▶ [What to work on]
Go through the lines below and retype each one exactly.
===== Data for analysis
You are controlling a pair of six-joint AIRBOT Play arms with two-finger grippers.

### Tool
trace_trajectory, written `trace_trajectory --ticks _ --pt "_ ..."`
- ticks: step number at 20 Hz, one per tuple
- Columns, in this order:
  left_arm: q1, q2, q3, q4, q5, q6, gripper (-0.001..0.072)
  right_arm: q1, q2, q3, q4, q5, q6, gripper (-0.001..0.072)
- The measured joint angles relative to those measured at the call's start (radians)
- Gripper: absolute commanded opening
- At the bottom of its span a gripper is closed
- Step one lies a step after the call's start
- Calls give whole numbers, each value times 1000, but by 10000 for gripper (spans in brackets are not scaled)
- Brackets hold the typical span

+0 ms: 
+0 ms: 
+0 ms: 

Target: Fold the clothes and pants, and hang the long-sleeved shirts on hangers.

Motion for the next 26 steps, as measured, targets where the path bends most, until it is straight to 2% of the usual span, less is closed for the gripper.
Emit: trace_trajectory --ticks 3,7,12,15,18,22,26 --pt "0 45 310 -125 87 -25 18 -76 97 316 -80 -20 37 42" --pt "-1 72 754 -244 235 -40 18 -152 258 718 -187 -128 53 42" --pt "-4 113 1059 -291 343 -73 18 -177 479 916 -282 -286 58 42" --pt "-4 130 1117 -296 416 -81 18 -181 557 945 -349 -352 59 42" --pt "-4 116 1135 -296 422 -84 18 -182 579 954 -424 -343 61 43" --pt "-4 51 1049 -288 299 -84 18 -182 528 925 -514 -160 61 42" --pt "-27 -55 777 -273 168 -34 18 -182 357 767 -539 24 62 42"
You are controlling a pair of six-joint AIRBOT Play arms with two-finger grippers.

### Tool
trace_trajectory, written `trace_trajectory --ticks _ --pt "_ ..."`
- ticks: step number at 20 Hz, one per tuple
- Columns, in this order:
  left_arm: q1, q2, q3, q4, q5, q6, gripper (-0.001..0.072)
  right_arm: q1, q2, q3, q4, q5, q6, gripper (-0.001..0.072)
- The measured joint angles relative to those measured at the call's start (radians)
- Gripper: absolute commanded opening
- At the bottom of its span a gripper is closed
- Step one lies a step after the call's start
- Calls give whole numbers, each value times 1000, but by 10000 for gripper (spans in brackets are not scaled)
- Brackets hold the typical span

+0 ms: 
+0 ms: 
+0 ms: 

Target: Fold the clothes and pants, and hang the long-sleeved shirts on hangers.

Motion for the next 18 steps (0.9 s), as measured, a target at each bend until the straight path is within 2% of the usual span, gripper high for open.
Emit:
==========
▶ [Final answer]
You are controlling a pair of six-joint AIRBOT Play arms with two-finger grippers.

### Tool
trace_trajectory, written `trace_trajectory --ticks _ --pt "_ ..."`
- ticks: step number at 20 Hz, one per tuple
- Columns, in this order:
  left_arm: q1, q2, q3, q4, q5, q6, gripper (-0.001..0.072)
  right_arm: q1, q2, q3, q4, q5, q6, gripper (-0.001..0.072)
- The measured joint angles relative to those measured at the call's start (radians)
- Gripper: absolute commanded opening
- At the bottom of its span a gripper is closed
- Step one lies a step after the call's start
- Calls give whole numbers, each value times 1000, but by 10000 for gripper (spans in brackets are not scaled)
- Brackets hold the typical span

+0 ms: 
+0 ms: 
+0 ms: 

Target: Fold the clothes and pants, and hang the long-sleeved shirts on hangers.

Motion for the next 26 steps, as measured, targets where the path bends most, until it is straight to 2% of the usual span, less is closed for the gripper.
Emit: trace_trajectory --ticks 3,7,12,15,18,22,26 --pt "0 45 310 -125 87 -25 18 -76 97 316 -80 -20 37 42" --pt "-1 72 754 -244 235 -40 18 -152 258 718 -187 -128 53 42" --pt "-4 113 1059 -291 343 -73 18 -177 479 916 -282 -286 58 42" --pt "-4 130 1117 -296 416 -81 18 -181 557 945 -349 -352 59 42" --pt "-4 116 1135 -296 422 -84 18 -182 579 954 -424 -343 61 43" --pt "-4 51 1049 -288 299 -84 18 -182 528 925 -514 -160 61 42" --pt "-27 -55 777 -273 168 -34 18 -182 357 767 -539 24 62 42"
You are controlling a pair of six-joint AIRBOT Play arms with two-finger grippers.

### Tool
trace_trajectory, written `trace_trajectory --ticks _ --pt "_ ..."`
- ticks: step number at 20 Hz, one per tuple
- Columns, in this order:
  left_arm: q1, q2, q3, q4, q5, q6, gripper (-0.001..0.072)
  right_arm: q1, q2, q3, q4, q5, q6, gripper (-0.001..0.072)
- The measured joint angles relative to those measured at the call's start (radians)
- Gripper: absolute commanded opening
- At the bottom of its span a gripper is closed
- Step one lies a step after the call's start
- Calls give whole numbers, each value times 1000, but by 10000 for gripper (spans in brackets are not scaled)
- Brackets hold the typical span

+0 ms: 
+0 ms: 
+0 ms: 

Target: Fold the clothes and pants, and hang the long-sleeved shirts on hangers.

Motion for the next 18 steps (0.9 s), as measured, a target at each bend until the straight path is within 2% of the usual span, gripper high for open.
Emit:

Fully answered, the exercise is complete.